- Task details
Please transcribe exactly, and only, the lines of the data below between the line holding "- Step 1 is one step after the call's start" and the line holding "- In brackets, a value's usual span", inclusive.

- Data supplied
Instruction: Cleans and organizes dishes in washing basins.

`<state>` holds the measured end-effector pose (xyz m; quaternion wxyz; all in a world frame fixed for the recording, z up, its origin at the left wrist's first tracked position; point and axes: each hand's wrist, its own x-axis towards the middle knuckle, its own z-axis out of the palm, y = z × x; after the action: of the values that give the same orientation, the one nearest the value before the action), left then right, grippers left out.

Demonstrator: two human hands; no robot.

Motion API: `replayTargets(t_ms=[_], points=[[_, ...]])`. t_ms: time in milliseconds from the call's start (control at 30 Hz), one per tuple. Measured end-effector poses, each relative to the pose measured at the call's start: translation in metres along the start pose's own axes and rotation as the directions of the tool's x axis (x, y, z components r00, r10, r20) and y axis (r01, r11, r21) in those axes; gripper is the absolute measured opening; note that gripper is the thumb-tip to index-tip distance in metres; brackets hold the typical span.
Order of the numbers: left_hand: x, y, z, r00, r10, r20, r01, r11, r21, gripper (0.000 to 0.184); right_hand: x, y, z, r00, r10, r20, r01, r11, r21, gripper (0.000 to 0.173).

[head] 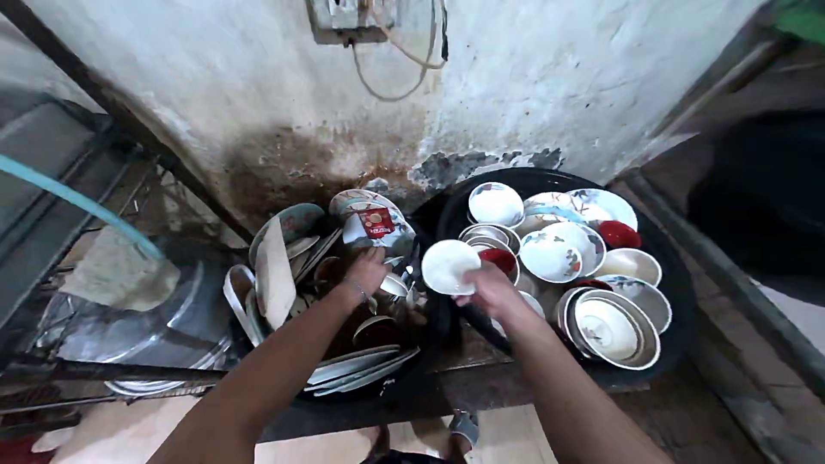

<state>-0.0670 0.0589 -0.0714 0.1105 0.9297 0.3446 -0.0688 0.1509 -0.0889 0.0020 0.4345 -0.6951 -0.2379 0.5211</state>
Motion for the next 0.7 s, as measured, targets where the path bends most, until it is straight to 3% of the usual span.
replayTargets(t_ms=[67,167,233,300,400,533,600,700], points=[[0.0,-0.001,-0.006,1.0,0.005,-0.006,-0.005,1.0,-0.012,0.027,0.008,-0.025,0.037,0.999,-0.041,-0.028,0.035,0.98,-0.197,0.046],[-0.002,0.012,-0.023,0.998,-0.04,-0.058,0.036,0.997,-0.072,0.035,0.005,-0.062,0.087,0.973,-0.208,-0.101,0.108,0.797,-0.594,0.059],[-0.001,0.017,-0.029,0.999,0.004,-0.046,-0.001,0.997,0.071,0.031,-0.001,-0.07,0.104,0.932,-0.347,-0.1,0.158,0.642,-0.75,0.06],[0.001,0.01,-0.028,1.0,0.001,-0.004,-0.001,0.996,0.09,0.035,-0.003,-0.063,0.105,0.899,-0.427,-0.096,0.178,0.557,-0.811,0.058],[0.007,-0.015,-0.006,0.999,0.003,0.054,-0.008,0.995,0.097,0.035,-0.004,-0.027,0.08,0.898,-0.422,-0.126,0.14,0.543,-0.828,0.06],[0.007,-0.025,0.002,1.0,-0.011,0.015,0.009,0.996,0.084,0.039,-0.015,0.024,0.024,0.91,-0.362,-0.204,0.056,0.593,-0.803,0.06],[0.005,-0.017,-0.015,0.996,-0.044,-0.073,0.048,0.997,0.053,0.036,-0.027,0.055,-0.012,0.865,-0.43,-0.259,0.072,0.617,-0.784,0.059],[-0.001,0.011,-0.058,0.938,-0.05,-0.344,0.04,0.999,-0.035,0.037,-0.044,0.099,-0.06,0.764,-0.533,-0.364,0.095,0.651,-0.753,0.051]])
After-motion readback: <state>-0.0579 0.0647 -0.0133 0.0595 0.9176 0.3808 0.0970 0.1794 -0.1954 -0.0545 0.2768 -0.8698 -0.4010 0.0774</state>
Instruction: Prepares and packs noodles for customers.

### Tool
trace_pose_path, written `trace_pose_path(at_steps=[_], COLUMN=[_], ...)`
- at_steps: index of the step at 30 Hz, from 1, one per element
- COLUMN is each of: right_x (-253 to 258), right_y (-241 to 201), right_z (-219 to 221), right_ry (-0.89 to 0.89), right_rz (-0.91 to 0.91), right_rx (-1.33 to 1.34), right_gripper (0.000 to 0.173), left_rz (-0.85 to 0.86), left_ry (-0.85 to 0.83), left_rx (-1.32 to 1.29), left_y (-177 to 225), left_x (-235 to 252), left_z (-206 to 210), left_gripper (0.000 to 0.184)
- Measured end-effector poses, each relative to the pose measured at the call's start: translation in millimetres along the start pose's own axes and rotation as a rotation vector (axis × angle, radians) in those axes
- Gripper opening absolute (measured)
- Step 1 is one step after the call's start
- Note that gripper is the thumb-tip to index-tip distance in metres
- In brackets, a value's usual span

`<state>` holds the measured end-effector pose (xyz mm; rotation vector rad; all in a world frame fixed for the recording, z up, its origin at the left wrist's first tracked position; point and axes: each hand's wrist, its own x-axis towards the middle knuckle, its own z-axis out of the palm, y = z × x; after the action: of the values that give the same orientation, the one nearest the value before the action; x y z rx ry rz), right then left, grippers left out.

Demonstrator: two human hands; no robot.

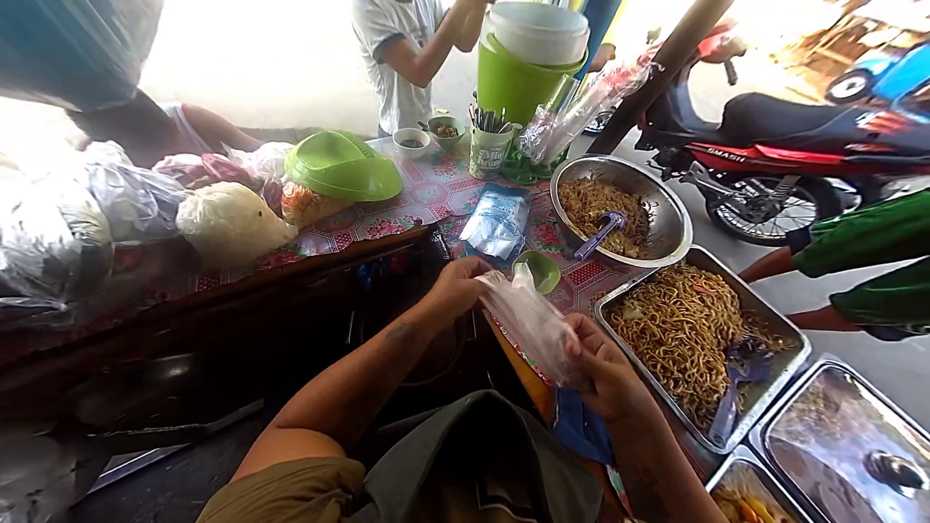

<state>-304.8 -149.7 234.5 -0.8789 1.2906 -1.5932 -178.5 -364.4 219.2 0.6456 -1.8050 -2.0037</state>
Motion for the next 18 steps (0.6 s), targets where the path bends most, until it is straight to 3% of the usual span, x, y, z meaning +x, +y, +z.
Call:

- Answer for the task
- Step 1 is one step after the call's start
- Note that gripper is the thumb-tip to index-tip distance in metres
- In brackets, a value's usual span

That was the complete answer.